> [Your instructions]:
For the entries below, print exactly the lines between the line holding "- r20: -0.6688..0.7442" and the line holding "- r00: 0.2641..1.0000", inclusive, and nothing else.

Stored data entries
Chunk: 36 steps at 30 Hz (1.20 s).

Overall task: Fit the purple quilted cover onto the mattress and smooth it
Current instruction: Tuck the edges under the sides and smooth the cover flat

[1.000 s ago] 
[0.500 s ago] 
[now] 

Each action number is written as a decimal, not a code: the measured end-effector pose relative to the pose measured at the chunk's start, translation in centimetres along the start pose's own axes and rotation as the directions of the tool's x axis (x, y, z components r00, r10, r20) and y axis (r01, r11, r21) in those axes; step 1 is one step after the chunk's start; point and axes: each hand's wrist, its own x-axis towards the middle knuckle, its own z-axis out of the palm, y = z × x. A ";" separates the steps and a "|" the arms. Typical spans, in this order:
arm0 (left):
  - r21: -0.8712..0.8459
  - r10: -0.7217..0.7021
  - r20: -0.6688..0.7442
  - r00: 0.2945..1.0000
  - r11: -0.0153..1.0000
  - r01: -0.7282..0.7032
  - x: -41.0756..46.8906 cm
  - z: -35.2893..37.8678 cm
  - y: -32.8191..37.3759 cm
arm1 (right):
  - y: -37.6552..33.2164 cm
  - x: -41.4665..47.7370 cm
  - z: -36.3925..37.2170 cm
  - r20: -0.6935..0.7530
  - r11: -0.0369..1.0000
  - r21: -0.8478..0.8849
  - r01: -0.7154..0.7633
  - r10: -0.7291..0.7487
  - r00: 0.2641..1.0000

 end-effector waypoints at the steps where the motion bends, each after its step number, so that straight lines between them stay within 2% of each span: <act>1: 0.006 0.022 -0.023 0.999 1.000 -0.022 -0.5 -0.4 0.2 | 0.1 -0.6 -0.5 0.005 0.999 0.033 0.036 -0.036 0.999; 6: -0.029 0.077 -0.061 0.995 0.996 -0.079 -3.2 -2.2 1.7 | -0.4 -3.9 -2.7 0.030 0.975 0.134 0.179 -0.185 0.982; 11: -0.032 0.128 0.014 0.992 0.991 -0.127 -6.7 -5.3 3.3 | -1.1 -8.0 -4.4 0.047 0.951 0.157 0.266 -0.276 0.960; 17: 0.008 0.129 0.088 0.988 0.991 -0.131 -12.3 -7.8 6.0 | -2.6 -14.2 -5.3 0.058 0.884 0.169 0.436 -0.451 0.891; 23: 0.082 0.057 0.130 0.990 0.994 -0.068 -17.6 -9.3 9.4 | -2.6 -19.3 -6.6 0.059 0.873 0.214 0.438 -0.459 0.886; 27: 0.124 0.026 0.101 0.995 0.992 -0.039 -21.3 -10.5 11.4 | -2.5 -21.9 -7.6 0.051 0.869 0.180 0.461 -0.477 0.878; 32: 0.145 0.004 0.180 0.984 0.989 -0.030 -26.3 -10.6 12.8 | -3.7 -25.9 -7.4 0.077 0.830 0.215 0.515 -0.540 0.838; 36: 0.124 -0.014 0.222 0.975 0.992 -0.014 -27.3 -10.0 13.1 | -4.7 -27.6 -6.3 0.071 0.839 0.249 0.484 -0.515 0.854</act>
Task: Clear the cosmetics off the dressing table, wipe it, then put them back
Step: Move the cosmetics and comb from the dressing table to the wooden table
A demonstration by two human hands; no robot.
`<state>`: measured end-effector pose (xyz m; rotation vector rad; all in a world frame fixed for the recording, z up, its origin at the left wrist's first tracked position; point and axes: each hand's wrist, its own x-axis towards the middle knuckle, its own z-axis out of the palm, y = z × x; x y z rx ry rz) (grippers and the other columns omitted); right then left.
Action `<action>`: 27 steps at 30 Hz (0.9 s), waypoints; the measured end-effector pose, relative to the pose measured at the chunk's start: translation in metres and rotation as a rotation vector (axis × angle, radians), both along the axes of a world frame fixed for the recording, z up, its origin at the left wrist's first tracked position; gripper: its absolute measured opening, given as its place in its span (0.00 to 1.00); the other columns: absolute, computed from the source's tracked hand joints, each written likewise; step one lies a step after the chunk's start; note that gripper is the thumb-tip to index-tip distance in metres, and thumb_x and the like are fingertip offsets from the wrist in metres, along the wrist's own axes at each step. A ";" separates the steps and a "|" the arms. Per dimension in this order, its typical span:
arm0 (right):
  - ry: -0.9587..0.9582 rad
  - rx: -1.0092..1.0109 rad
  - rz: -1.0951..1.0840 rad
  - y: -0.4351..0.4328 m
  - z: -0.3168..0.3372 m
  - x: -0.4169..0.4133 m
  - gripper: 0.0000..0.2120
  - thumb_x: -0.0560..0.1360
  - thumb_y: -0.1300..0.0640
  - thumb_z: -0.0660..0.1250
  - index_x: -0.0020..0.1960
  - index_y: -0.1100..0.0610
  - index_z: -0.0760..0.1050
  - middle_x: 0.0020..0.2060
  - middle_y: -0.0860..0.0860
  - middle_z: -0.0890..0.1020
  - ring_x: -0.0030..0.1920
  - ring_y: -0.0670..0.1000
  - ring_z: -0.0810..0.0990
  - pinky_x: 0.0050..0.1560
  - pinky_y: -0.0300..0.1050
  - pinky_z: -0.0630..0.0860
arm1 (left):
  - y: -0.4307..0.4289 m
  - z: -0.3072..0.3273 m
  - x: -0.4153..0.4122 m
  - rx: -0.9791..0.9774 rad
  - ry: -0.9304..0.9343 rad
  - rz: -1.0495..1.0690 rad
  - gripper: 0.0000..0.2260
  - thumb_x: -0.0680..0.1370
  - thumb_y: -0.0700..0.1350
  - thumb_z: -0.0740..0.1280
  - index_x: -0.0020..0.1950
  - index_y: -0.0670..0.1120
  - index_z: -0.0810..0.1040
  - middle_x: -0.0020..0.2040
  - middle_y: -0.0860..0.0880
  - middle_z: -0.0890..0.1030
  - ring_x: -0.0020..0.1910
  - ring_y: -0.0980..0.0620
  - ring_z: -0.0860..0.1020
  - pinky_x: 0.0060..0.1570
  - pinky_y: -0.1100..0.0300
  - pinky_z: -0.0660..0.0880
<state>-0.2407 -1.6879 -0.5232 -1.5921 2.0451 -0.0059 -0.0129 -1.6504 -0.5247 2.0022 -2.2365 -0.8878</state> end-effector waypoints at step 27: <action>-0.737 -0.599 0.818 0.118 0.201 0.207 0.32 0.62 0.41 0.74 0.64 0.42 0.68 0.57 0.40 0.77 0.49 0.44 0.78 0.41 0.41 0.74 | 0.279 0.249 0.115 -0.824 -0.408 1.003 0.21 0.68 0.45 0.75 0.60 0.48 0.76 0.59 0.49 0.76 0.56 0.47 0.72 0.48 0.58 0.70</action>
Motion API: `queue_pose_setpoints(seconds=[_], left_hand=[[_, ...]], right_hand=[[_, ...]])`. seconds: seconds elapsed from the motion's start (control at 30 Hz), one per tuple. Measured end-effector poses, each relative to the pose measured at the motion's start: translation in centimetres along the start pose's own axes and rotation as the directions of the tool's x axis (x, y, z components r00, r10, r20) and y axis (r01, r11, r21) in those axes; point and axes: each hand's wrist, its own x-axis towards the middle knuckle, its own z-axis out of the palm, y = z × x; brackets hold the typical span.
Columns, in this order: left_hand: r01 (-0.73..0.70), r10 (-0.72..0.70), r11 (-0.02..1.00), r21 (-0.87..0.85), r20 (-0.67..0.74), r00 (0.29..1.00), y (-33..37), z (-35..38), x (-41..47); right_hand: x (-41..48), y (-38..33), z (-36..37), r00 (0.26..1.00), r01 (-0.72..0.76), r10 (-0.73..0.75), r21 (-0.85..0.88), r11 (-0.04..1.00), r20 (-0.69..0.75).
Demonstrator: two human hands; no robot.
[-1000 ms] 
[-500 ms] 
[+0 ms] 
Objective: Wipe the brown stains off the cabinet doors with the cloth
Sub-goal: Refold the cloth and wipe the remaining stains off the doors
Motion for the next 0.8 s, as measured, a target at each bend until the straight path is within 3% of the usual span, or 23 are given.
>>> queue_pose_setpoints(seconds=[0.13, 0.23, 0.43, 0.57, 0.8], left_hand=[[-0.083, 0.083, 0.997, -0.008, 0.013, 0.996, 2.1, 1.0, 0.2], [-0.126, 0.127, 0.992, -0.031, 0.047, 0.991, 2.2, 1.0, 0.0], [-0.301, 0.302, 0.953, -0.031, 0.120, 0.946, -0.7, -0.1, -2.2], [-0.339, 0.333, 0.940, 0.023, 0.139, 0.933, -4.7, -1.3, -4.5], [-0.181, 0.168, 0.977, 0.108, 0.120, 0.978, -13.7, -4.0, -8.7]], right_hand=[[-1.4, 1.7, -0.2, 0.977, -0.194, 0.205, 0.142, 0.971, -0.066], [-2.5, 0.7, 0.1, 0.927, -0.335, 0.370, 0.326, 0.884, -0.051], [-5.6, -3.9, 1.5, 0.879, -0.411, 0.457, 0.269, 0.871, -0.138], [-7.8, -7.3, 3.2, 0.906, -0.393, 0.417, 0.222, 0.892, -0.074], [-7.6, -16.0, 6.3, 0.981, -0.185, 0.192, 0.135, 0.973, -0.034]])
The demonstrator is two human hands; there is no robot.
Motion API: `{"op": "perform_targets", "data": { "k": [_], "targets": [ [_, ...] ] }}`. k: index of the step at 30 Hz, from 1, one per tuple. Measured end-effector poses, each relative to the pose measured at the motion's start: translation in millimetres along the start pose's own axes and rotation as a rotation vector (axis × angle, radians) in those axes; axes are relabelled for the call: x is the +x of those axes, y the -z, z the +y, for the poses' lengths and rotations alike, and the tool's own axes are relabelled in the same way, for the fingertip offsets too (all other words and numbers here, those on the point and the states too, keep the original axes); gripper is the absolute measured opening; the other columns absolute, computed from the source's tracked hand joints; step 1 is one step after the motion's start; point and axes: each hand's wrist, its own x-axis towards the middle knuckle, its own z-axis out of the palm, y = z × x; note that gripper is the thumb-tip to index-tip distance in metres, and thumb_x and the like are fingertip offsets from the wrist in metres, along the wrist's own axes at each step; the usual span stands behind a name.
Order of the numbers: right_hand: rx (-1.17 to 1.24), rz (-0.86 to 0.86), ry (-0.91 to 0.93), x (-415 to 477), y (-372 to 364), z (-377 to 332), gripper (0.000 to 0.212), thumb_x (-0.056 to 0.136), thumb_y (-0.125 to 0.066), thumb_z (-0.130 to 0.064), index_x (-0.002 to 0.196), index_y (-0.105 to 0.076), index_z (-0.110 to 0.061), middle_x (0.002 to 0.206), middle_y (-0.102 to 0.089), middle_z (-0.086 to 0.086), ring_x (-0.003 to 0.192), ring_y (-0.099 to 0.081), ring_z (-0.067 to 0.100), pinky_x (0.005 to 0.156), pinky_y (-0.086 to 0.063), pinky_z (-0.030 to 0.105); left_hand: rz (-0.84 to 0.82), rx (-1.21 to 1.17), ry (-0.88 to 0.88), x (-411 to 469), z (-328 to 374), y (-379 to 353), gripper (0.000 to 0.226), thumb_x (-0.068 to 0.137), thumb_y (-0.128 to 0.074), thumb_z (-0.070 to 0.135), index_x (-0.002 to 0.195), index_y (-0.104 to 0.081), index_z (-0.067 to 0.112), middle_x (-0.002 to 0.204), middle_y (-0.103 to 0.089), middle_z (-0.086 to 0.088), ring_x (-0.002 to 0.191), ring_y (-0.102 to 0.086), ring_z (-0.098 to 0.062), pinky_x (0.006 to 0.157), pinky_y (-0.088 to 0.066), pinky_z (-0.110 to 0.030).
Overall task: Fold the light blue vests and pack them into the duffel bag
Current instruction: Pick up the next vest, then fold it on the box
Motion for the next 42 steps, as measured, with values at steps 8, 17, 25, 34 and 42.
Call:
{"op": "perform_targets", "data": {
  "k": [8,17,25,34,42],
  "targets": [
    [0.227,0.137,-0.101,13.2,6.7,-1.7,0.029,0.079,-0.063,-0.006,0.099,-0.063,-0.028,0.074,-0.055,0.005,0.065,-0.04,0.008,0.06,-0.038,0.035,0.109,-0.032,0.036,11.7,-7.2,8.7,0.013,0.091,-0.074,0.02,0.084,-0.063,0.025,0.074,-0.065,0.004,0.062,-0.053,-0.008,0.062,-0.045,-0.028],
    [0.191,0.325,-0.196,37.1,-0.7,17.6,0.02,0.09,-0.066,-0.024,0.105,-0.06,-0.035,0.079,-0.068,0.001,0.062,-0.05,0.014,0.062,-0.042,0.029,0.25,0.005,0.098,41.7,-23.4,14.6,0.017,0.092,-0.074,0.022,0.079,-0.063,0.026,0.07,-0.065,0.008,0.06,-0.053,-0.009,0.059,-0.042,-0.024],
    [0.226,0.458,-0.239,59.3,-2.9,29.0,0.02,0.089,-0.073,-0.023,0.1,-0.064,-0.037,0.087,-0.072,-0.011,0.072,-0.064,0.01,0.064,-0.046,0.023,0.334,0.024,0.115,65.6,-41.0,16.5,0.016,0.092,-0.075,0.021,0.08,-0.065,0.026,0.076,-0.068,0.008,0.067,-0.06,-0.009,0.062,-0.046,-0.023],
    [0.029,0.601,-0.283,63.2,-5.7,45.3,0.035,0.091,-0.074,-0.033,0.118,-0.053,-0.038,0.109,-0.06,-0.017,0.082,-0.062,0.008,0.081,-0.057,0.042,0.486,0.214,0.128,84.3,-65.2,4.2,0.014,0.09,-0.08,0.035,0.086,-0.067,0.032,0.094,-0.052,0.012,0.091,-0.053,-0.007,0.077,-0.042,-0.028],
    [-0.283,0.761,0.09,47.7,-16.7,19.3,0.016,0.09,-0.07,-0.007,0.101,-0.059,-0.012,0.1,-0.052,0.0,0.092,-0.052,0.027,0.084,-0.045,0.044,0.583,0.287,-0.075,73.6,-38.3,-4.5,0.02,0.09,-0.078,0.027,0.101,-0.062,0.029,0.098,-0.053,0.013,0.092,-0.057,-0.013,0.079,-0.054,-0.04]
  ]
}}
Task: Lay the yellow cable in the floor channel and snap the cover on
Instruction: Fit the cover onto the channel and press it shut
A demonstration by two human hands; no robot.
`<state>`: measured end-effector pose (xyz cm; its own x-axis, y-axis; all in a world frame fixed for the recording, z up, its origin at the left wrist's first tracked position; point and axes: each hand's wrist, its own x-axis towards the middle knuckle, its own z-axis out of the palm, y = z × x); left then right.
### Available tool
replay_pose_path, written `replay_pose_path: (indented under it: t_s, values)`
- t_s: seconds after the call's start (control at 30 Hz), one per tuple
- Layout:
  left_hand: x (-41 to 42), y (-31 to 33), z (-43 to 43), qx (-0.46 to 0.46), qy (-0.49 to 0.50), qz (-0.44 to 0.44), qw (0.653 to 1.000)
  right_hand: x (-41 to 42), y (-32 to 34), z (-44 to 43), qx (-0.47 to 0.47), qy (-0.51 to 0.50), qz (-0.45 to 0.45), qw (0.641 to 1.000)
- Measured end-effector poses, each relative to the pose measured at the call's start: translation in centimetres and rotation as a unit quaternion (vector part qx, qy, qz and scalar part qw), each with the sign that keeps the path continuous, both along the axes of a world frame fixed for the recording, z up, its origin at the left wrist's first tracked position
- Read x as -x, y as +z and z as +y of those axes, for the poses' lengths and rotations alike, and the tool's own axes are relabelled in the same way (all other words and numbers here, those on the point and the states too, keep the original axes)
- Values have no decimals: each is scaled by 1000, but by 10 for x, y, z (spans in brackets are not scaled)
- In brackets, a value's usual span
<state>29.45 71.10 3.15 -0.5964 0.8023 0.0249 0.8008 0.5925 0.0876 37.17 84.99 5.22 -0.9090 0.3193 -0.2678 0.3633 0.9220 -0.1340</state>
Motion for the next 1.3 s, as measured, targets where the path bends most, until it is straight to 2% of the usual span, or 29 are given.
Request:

> [Solved problem]:
  - r20: -0.6688..0.7442
  - r00: 0.2945..1.0000
  - r11: -0.0153..1.0000
  - r01: -0.7282..0.7032
  - x: -41.0756..46.8906 cm
  - z: -35.2893..37.8678 cm
  - y: -32.8191..37.3759 cm
arm1 (right):
  - y: -37.6552..33.2164 cm
  - x: -41.4665..47.7370 cm
  - z: -36.3925..37.2170 cm
  - r20: -0.6935..0.7530
  - r11: -0.0369..1.0000
  - r21: -0.8478..0.8849
  - r01: -0.7154..0.7633
  - r10: -0.7291..0.7487
  - r00: 0.2641..1.0000

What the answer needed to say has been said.